It appears UnitedHealth Group (UNH -1.03%), the largest health insurer in the U.S., doesn't think the market is moving fast enough to develop new healthcare technology.

On Tuesday, the company announced it's setting aside $250 million to create Optum Ventures, a venture capital fund investing in next-generation healthcare companies.

A person draws two arrows aiming in opposite directions. One arrow reads old way and the other reads new way.

IMAGE SOURCE: GETTY IMAGES.

The fund is launching with four initial projects:

  1. Apervita, a cloud-based platform that can more quickly create and launch healthcare analytic tools.
  2. Buoy Health, an artificial intelligence-powered digital health assistant.
  3. Mindstrong Health, a machine learning and artificial intelligence company that gleans insight into depression, schizophrenia, and PTSD by analyzing smartphone interactions.
  4. SHYFT Analytics, a cloud-based data and analytics provider to life sciences companies working on cancer, cardiovascular disease, diabetes, and other indications.

What's the story?

UnitedHealth Group sells healthcare insurance products like commercial group health insurance, Medicare Advantage, and Medicare Part D drug plans. It also makes tens of billions of dollars per year by running state Medicaid programs, and its Optum segment rakes in billions more by crunching data and fulfilling prescriptions for other companies. Those products and services have produced a combined $196 billion (yes, billion!) in revenue over the past 12 months.

Clearly, UnitedHealth is a Goliath, but it does have a problem on its hands: It operates on thin profit margins.

The costs that are associated with providing healthcare to its members are climbing, and members are tired of paying runaway increases to their health insurance premiums that are necessary to foot the bill. As a result, UnitedHealth's being squeezed between rising costs of care and pushback on pricing, and that's caused its operating margin to slip to 7.3% from 8.5% over the past five years.

A venture capital fund alone isn't going to fix this problem, but funding the development of new healthcare approaches could help ease the pressure on margin over time, especially if it leads to insights that can keep patients out of hospitals and reduce the spread of chronic diseases, such as diabetes.

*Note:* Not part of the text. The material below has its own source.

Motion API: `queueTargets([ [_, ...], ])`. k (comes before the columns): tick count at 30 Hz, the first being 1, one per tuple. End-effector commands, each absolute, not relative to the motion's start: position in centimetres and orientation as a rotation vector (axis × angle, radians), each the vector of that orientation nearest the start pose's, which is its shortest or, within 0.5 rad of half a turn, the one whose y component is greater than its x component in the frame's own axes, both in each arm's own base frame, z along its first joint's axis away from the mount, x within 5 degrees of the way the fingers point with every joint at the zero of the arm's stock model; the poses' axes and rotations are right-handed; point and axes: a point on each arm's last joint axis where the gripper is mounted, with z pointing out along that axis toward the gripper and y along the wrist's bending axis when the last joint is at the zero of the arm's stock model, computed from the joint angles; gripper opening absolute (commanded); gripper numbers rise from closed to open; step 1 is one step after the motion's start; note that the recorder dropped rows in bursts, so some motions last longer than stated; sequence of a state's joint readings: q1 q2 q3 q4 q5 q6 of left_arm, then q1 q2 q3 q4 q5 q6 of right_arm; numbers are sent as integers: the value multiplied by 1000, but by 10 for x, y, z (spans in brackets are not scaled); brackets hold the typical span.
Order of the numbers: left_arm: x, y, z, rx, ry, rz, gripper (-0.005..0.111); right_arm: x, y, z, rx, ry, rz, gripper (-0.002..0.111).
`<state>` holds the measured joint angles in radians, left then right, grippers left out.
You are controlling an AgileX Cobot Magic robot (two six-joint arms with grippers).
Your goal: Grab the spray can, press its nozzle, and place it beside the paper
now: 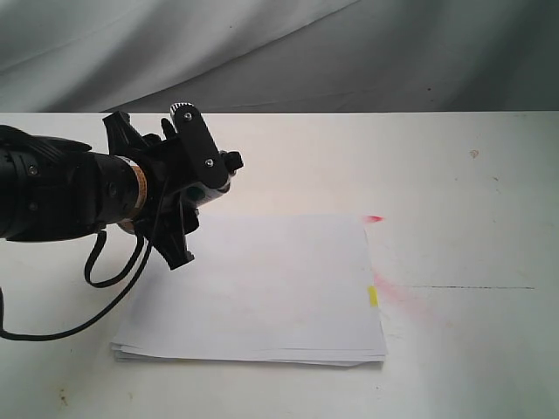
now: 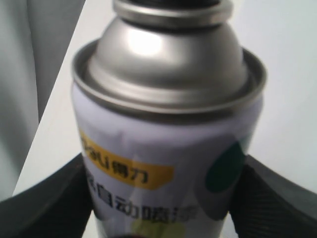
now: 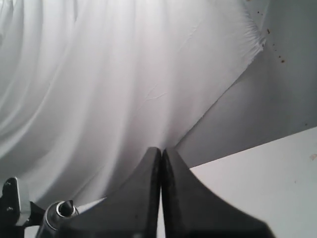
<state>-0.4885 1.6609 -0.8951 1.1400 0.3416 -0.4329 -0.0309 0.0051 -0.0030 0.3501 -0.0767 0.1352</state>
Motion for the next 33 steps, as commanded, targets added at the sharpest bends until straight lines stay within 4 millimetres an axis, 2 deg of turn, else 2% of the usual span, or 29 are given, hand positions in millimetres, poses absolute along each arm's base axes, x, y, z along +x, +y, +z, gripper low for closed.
queueTargets([
  [1,306,-133,200,1198,2057,459,0,55,-2,223,440,1398,433,0],
  [5,306,-133,200,1194,2060,456,0,54,2,243,418,1453,458,0],
  [8,306,-133,200,1194,2060,456,0,62,4,273,370,1533,419,0],
  [11,306,-133,200,1194,2060,456,0,79,6,308,283,1637,349,0],
  [19,306,-133,200,1192,2061,452,0,150,17,419,-78,1764,220,0],
  [23,306,-133,200,1192,2061,452,0,192,33,450,-324,1828,295,0],
  [27,306,-133,200,1192,2061,452,0,242,47,453,-497,1898,445,0],
  [30,306,-133,200,1192,2061,452,0,280,51,435,-539,1955,519,0],
  [33,306,-133,200,1192,2061,452,0,312,53,404,-564,2029,575,0],
])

UnitedHealth's venture capital fund could also help it sidestep potential challenges from large-cap technology companies that are increasingly interested in healthcare. For example, Alphabet has funded and spun-out Verily Life Sciences, a healthcare venture capital fund that's working on more than a dozen solutions to improve patient care and risk management. Amazon.com has been rumored to be investigating ways to use its treasure trove of computing and purchasing power to disrupt the market for prescription drugs, too.

What's next?

Technology -- including devices, machine learning, and artificial intelligence -- is converging with healthcare in ways that could significantly disrupt the healthcare sector. Over time, the big winners in healthcare will be companies that make the investment necessary to be on the cutting edge of this disruption. 

In the short term, the benefits associated with providing venture capital to these companies isn't going to move the needle for a company as big as UnitedHealth Group, but breakthroughs and lessons learned may give it an edge it can use to protect its market share and drive profit higher over time.